How to reduce RMSE/SE when it's too high

User111113
User111113 New Altair Community Member
edited November 5 in Community Q&A
Hi All,

My data has 2 integers and all other polynomial attributes
id
state
year
month
leads (int)
responses (int)
typeOfMail
status

I used split model where I split my data between 20 and 2 months for 22 months and I got 12.41 RSME and  squared_error: 154.176 +/- 335.663.

I don't know how to reduce this and also not sure if I can apply any other models because I believe my options are limited




I already tried using other combinations in applying these models like adding K-NN and decision tree but that didn't help

Also, tried to split data between 18 and 4 months for total of 22 which didn't help either







what should I do?

Best Answer

  • varunm1
    varunm1 New Altair Community Member
    Answer ✓
    Hello @User111113

    The optimize hyperparameter will test different settings of the algorithm. It will try all the combinations of hyperparameters and select best based on low error rate. 

    It takes time as the algorithms is trying multiple combinations. For example hyperparamters in a decision tree are the ones you can find in parameters, you can see how many combinations will be trained. Try reading help of optimize parameter grid operator and also hyperparamter tuning on google.

    I just gave a sample, you need to change based on your understanding and requirement. 

Answers

  • varunm1
    varunm1 New Altair Community Member
    edited January 2020
    Hello @User111113

    You can add feature selection and hyperparameter optimization into your process. Feature selection can be done using "Automatic feature engineering" operator, and hyperparameter selection is done using "Optimize Hyperprarameter (Grid)". Both of these should be on the training side of the validation operator.

     I am not sure how much data you have, but if it is not a significant amount, then your models might overfit as you are using two complex and data-hungry algorithms.

    You can also generate new features using the same automatic feature engineering.
  • User111113
    User111113 New Altair Community Member
    Hi @varunm1

    Thank you for your response. Where do I add "Automatic feature engineering" operator in my process as you can see the screenshots from above.

    Should I use both the operators together and by saying " should be on the training side of the validation operator" you mean at the same place where I have my models so one more link will go from my "multiply" operator to one of these and then they go to the model?

    I would like to use automatic feature generation but not sure how and where should I place that..... I am using last 2 years of data which I still think is not enough for this type of prediction.

    kindly help me with the next steps thank you.




  • varunm1
    varunm1 New Altair Community Member
    edited January 2020
    Here is a sample process I built quickly. You can see inside the validation operator and also observe the parameters I selected for each operator.

    You can import this by downloading into your PC and selecting File --> import process in rapidminer.

  • User111113
    User111113 New Altair Community Member
    Thank you I am trying to run it this way right now.
  • User111113
    User111113 New Altair Community Member
    @varunm1
    Thank you for your responses.

    I got this error.
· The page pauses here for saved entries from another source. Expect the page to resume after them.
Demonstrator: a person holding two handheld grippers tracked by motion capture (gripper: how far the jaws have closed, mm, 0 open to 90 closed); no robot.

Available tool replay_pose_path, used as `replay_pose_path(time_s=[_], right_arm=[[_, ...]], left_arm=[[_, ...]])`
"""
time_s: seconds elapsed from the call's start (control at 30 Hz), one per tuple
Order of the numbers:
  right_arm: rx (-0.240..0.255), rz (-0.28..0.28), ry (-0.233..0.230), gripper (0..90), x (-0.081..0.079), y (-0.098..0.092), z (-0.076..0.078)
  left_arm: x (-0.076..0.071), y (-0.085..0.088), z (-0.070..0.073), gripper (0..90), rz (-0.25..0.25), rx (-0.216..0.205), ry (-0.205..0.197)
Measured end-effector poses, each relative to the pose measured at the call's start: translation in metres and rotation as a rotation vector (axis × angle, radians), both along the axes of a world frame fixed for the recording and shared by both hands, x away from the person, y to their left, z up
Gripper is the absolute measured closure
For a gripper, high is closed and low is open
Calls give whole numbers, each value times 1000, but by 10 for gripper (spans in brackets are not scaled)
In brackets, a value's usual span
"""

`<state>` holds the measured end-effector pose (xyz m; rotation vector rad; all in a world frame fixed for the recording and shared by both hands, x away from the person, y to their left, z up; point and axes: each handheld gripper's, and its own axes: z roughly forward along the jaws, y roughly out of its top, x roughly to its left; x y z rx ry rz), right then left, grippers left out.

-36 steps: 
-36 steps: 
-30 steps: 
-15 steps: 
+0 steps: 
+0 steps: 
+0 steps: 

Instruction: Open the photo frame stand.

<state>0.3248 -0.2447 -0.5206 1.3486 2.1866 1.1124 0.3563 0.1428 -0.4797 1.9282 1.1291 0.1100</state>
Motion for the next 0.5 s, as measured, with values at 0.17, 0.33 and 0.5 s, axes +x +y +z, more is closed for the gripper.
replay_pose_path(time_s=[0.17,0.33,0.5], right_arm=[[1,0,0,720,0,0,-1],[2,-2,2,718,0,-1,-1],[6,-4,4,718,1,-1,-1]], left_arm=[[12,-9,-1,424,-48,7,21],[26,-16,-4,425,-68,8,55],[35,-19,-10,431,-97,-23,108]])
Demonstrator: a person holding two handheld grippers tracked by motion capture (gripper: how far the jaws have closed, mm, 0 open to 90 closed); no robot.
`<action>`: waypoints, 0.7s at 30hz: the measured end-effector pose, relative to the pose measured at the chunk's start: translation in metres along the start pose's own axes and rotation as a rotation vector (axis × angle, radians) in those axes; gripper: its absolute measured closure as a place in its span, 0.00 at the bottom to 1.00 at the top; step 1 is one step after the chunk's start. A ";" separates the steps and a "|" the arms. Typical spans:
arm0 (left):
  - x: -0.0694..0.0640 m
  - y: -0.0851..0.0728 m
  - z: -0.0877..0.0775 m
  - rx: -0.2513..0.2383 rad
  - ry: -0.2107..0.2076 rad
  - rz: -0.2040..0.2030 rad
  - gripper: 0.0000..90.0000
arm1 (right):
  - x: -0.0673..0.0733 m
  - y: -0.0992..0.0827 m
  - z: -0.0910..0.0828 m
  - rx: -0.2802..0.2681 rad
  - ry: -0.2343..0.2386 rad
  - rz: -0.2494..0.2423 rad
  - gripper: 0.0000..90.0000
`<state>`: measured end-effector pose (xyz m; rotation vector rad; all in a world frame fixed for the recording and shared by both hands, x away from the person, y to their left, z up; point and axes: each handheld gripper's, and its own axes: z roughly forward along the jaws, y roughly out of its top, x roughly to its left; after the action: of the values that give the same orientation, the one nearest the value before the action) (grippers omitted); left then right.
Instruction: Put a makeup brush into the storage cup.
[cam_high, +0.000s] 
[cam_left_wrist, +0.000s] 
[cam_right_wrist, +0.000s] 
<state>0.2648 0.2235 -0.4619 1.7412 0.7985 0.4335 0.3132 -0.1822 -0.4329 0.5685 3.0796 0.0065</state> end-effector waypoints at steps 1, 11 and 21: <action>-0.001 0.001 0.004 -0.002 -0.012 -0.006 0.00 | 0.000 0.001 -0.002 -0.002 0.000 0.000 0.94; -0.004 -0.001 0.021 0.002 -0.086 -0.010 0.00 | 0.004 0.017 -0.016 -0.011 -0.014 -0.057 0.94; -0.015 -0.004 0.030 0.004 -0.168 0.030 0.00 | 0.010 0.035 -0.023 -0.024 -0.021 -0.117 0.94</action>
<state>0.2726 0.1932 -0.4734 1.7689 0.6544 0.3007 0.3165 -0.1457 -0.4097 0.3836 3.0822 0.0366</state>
I am still a little confused as to which parameters I should choose inside "Optimize Parameter (grid)" operator.

    I did chose what was there in the sample but I got the below error so now I am going to run it again with something else.

    For some reason each run takes about 25 mins to complete so not sure how to reduce that but getting lower error rate is important


  • varunm1
    varunm1 New Altair Community Member
    Answer ✓
    Hello @User111113

    The optimize hyperparameter will test different settings of the algorithm. It will try all the combinations of hyperparameters and select best based on low error rate. 

    It takes time as the algorithms is trying multiple combinations. For example hyperparamters in a decision tree are the ones you can find in parameters, you can see how many combinations will be trained. Try reading help of optimize parameter grid operator and also hyperparamter tuning on google.

    I just gave a sample, you need to change based on your understanding and requirement.